◆ ASSIGNED TASK: Please write the data out once more, exactly as it is given.
DATA SHOWN below:
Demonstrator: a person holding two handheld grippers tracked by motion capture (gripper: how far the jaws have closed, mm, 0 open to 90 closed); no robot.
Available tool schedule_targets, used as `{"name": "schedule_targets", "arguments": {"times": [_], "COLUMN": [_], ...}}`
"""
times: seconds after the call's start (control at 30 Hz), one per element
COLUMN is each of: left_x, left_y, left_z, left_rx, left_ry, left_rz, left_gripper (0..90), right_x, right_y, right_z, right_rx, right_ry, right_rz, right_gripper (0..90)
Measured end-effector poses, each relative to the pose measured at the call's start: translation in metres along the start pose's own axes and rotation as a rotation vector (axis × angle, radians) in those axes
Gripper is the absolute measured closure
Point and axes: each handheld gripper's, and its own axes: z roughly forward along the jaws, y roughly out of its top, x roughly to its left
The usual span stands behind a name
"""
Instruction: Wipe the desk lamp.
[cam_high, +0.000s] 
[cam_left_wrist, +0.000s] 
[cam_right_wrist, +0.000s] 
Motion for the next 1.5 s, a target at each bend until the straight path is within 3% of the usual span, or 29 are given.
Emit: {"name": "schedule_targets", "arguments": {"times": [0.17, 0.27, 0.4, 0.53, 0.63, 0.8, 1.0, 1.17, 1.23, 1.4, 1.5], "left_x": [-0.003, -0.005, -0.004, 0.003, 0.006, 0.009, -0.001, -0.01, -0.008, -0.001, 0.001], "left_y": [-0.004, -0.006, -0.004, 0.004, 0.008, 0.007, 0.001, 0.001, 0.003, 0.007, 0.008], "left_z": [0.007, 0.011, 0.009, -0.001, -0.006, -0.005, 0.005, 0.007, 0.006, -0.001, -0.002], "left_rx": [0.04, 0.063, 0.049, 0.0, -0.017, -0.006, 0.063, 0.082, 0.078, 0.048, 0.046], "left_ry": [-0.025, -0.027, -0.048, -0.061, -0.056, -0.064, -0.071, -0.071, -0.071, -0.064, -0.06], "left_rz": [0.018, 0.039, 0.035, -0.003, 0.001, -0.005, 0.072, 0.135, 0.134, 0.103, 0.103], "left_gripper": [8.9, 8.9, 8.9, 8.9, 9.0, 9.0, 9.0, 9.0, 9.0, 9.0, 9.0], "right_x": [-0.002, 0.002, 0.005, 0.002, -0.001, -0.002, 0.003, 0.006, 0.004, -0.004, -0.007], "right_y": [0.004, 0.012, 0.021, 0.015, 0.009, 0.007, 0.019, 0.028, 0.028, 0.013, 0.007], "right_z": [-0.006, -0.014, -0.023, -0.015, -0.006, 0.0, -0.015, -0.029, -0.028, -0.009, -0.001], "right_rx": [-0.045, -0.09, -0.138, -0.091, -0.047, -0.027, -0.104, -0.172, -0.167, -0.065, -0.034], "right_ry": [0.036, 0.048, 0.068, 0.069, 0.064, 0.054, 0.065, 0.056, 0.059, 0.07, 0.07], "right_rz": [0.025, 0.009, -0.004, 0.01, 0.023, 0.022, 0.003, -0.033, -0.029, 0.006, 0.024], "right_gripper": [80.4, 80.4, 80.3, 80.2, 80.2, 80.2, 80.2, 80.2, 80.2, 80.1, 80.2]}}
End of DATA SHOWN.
◆ OUTPUT FOR THIS EXERCISE:
Demonstrator: a person holding two handheld grippers tracked by motion capture (gripper: how far the jaws have closed, mm, 0 open to 90 closed); no robot.
Available tool schedule_targets, used as `{"name": "schedule_targets", "arguments": {"times": [_], "COLUMN": [_], ...}}`
"""
times: seconds after the call's start (control at 30 Hz), one per element
COLUMN is each of: left_x, left_y, left_z, left_rx, left_ry, left_rz, left_gripper (0..90), right_x, right_y, right_z, right_rx, right_ry, right_rz, right_gripper (0..90)
Measured end-effector poses, each relative to the pose measured at the call's start: translation in metres along the start pose's own axes and rotation as a rotation vector (axis × angle, radians) in those axes
Gripper is the absolute measured closure
Point and axes: each handheld gripper's, and its own axes: z roughly forward along the jaws, y roughly out of its top, x roughly to its left
The usual span stands behind a name
"""
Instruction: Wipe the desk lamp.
[cam_high, +0.000s] 
[cam_left_wrist, +0.000s] 
[cam_right_wrist, +0.000s] 
Motion for the next 1.5 s, a target at each bend until the straight path is within 3% of the usual span, or 29 are given.
Emit: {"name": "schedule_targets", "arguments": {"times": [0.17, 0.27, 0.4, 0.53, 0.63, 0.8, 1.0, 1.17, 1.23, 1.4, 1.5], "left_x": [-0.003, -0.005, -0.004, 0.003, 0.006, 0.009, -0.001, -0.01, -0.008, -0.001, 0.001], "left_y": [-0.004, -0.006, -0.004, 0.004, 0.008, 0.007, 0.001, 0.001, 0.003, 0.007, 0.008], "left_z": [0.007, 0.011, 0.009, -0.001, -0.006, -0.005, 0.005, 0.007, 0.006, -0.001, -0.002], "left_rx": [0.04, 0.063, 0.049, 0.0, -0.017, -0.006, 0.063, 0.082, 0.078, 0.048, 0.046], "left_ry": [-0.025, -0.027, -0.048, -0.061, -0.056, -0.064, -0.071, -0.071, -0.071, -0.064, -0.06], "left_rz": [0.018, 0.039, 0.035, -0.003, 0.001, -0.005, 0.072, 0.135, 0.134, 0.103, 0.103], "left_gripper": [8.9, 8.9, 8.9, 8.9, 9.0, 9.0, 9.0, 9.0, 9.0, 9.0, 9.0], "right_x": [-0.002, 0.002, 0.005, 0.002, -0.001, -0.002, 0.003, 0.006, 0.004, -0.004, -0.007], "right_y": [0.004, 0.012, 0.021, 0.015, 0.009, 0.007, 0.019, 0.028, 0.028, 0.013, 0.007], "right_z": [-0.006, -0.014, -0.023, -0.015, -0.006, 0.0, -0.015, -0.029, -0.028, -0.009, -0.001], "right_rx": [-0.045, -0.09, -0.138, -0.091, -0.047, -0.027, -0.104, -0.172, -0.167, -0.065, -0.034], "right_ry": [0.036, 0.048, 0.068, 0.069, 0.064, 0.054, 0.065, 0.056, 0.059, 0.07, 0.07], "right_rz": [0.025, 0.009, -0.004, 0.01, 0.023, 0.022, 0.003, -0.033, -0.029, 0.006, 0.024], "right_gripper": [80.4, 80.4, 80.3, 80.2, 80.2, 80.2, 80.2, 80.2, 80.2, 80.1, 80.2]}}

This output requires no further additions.